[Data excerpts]
..............................

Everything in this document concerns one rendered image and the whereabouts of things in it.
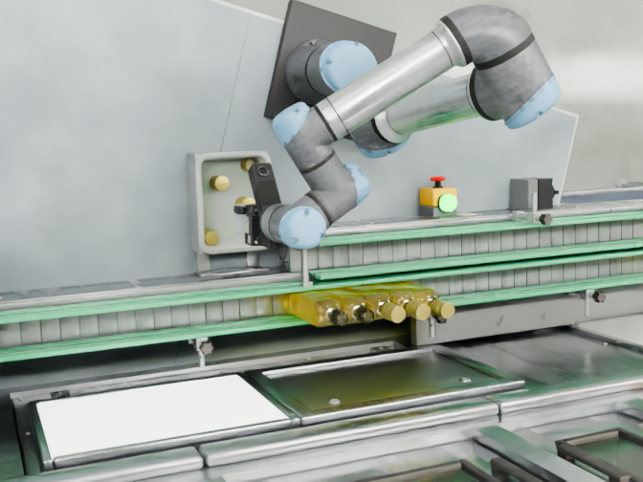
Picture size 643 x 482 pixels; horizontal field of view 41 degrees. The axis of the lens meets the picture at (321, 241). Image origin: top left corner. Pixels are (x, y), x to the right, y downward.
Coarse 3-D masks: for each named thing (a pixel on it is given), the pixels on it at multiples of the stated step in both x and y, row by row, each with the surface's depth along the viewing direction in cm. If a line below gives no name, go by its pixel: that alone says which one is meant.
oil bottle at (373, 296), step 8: (344, 288) 189; (352, 288) 187; (360, 288) 187; (368, 288) 186; (368, 296) 179; (376, 296) 178; (384, 296) 179; (368, 304) 178; (376, 304) 178; (376, 312) 178
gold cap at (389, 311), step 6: (384, 306) 175; (390, 306) 173; (396, 306) 172; (384, 312) 174; (390, 312) 171; (396, 312) 171; (402, 312) 172; (390, 318) 172; (396, 318) 172; (402, 318) 172
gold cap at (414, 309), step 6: (414, 300) 177; (408, 306) 177; (414, 306) 175; (420, 306) 173; (426, 306) 174; (408, 312) 177; (414, 312) 174; (420, 312) 174; (426, 312) 174; (420, 318) 174; (426, 318) 174
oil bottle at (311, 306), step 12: (288, 300) 189; (300, 300) 182; (312, 300) 176; (324, 300) 175; (336, 300) 175; (288, 312) 190; (300, 312) 182; (312, 312) 176; (324, 312) 173; (324, 324) 174
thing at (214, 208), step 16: (208, 160) 193; (224, 160) 195; (240, 160) 196; (208, 176) 194; (240, 176) 197; (208, 192) 194; (224, 192) 196; (240, 192) 197; (208, 208) 195; (224, 208) 196; (208, 224) 195; (224, 224) 197; (224, 240) 197; (240, 240) 198
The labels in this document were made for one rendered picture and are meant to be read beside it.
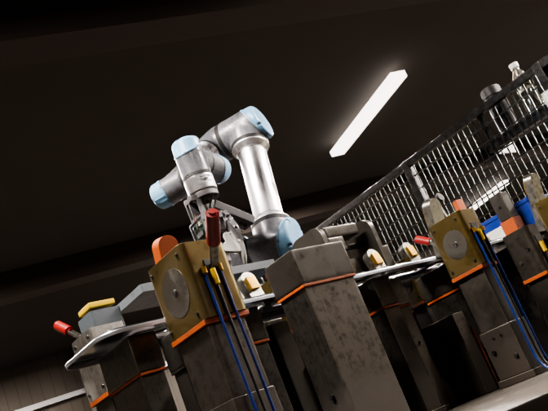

..............................

- **PROBLEM TO WORK ON**: Transcribe the data verbatim. No picture belongs in the result.

- **RESULT OF THIS TASK**:
Everything in this document concerns one rendered image and the whereabouts of things in it.
Picture size 643 x 482 pixels; horizontal field of view 41 degrees. The axis of the lens meets the picture at (321, 241). Image origin: top left corner. Pixels are (x, y), x to the right, y downward.
Coarse 3-D masks: for each named thing (a pixel on it is given), the pixels on it at multiples of the stated step in both x and y, row by row, each with the surface's depth along the viewing direction in cm. If a line below gives no name, go by its pixel: that alone says which one is meant.
oil bottle at (373, 296), step 8: (344, 288) 189; (352, 288) 187; (360, 288) 187; (368, 288) 186; (368, 296) 179; (376, 296) 178; (384, 296) 179; (368, 304) 178; (376, 304) 178; (376, 312) 178
gold cap at (389, 311), step 6: (384, 306) 175; (390, 306) 173; (396, 306) 172; (384, 312) 174; (390, 312) 171; (396, 312) 171; (402, 312) 172; (390, 318) 172; (396, 318) 172; (402, 318) 172
gold cap at (414, 309), step 6: (414, 300) 177; (408, 306) 177; (414, 306) 175; (420, 306) 173; (426, 306) 174; (408, 312) 177; (414, 312) 174; (420, 312) 174; (426, 312) 174; (420, 318) 174; (426, 318) 174
oil bottle at (311, 306), step 12: (288, 300) 189; (300, 300) 182; (312, 300) 176; (324, 300) 175; (336, 300) 175; (288, 312) 190; (300, 312) 182; (312, 312) 176; (324, 312) 173; (324, 324) 174
thing at (214, 208), step 16: (208, 160) 193; (224, 160) 195; (240, 160) 196; (208, 176) 194; (240, 176) 197; (208, 192) 194; (224, 192) 196; (240, 192) 197; (208, 208) 195; (224, 208) 196; (208, 224) 195; (224, 224) 197; (224, 240) 197; (240, 240) 198
The labels in this document were made for one rendered picture and are meant to be read beside it.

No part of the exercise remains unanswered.